ASSIGNMENT> Transcribe each line of the material with no alterations.

DATASET SECTION>

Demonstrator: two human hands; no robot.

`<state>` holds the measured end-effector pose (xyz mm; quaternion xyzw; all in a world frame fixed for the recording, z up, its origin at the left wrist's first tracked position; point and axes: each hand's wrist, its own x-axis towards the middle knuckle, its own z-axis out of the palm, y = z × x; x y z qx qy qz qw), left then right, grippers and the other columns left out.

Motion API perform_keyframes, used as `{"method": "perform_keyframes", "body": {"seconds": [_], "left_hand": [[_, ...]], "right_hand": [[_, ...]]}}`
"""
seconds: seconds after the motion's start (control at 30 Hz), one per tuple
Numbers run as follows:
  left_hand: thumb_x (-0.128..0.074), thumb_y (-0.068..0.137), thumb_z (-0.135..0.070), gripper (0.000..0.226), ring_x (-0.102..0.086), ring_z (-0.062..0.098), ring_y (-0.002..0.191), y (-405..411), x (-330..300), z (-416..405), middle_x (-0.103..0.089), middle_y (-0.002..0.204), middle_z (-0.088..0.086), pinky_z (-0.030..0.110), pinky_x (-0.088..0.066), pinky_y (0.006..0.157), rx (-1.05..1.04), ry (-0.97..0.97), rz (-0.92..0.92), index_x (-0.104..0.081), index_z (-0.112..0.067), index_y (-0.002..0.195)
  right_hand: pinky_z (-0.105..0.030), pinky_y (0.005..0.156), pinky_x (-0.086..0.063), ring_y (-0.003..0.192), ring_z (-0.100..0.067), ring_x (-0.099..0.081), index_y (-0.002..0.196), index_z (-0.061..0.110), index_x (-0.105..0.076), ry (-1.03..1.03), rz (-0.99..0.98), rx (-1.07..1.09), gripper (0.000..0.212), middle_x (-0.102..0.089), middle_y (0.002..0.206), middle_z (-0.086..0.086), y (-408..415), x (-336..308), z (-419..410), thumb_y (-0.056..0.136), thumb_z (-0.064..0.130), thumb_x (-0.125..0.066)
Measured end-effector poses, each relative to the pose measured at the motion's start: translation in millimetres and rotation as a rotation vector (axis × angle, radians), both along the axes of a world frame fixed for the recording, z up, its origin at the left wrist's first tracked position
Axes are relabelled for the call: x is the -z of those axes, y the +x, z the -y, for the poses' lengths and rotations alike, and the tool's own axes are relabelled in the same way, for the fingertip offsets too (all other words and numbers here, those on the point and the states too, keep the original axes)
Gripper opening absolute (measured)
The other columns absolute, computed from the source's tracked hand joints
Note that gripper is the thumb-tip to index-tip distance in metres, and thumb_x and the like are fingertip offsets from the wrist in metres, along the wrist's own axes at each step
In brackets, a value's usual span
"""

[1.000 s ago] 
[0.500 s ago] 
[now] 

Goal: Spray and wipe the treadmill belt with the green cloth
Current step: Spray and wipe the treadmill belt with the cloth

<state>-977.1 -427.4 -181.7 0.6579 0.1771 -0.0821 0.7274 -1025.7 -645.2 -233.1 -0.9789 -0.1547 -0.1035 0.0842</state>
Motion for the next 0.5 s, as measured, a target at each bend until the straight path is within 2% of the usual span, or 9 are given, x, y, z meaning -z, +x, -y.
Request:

SOLUTION>
Demonstrator: two human hands; no robot.

`<state>` holds the measured end-effector pose (xyz mm; quaternion xyzw; all in a world frame fixed for the recording, z up, its origin at the left wrist's first tracked position; point and axes: each hand's wrist, its own x-axis towards the middle knuckle, its own z-axis out of the palm, y = z × x; x y z qx qy qz qw), left then right, grippers and the other columns left out.

Motion API perform_keyframes, used as `{"method": "perform_keyframes", "body": {"seconds": [_], "left_hand": [[_, ...]], "right_hand": [[_, ...]]}}`
"""
seconds: seconds after the motion's start (control at 30 Hz), one per tuple
Numbers run as follows:
  left_hand: thumb_x (-0.128..0.074), thumb_y (-0.068..0.137), thumb_z (-0.135..0.070), gripper (0.000..0.226), ring_x (-0.102..0.086), ring_z (-0.062..0.098), ring_y (-0.002..0.191), y (-405..411), x (-330..300), z (-416..405), middle_x (-0.103..0.089), middle_y (-0.002..0.204), middle_z (-0.088..0.086), pinky_z (-0.030..0.110), pinky_x (-0.088..0.066), pinky_y (0.006..0.157), rx (-1.05..1.04), ry (-0.97..0.97), rz (-0.92..0.92), index_x (-0.104..0.081), index_z (-0.112..0.067), index_y (-0.002..0.195)
  right_hand: pinky_z (-0.105..0.030), pinky_y (0.005..0.156), pinky_x (-0.086..0.063), ring_y (-0.003..0.192), ring_z (-0.100..0.067), ring_x (-0.099..0.081), index_y (-0.002..0.196), index_z (-0.061..0.110), index_x (-0.105..0.076), ry (-1.03..1.03), rz (-0.99..0.98), rx (-1.07..1.09), gripper (0.000..0.212), middle_x (-0.102..0.089), middle_y (0.002..0.206), middle_z (-0.086..0.086), y (-408..415), x (-336..308), z (-419..410), thumb_y (-0.056..0.136), thumb_z (-0.064..0.130), thumb_x (-0.125..0.066)
Measured end-effector poses, each relative to the pose measured at the motion's start: translation in millimetres and rotation as a rotation vector (axis × angle, radians), both along the axes of a world frame fixed for the recording, z up, its origin at the left wrist's first tracked position
Axes are relabelled for the call: x is the -z of those axes, y the +x, z the -y, for the poses' lengths and rotations alike, and the tool's own axes are relabelled in the same way, for the fingertip offsets too (all other words and numbers here, those on the point and the states too, keep the original axes)
Gripper opening absolute (measured)
The other columns absolute, computed from the source's tracked hand joints
Note that gripper is the thumb-tip to index-tip distance in metres, and thumb_x and the like are fingertip offsets from the wrist in metres, along the wrist's own axes at each step
In brackets, a value's usual span
"""

[1.000 s ago] 
[0.500 s ago] 
[now] 

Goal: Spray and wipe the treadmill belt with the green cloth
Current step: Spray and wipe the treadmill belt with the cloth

<state>-977.1 -427.4 -181.7 0.6579 0.1771 -0.0821 0.7274 -1025.7 -645.2 -233.1 -0.9789 -0.1547 -0.1035 0.0842</state>
Motion for the next 0.5 s, as measured, a target at each bend until the straight path is within 2% of the usual span, or 9 are given, x, y, z meaning -z, +x, -y.
Request:

The exercise has been answered in full.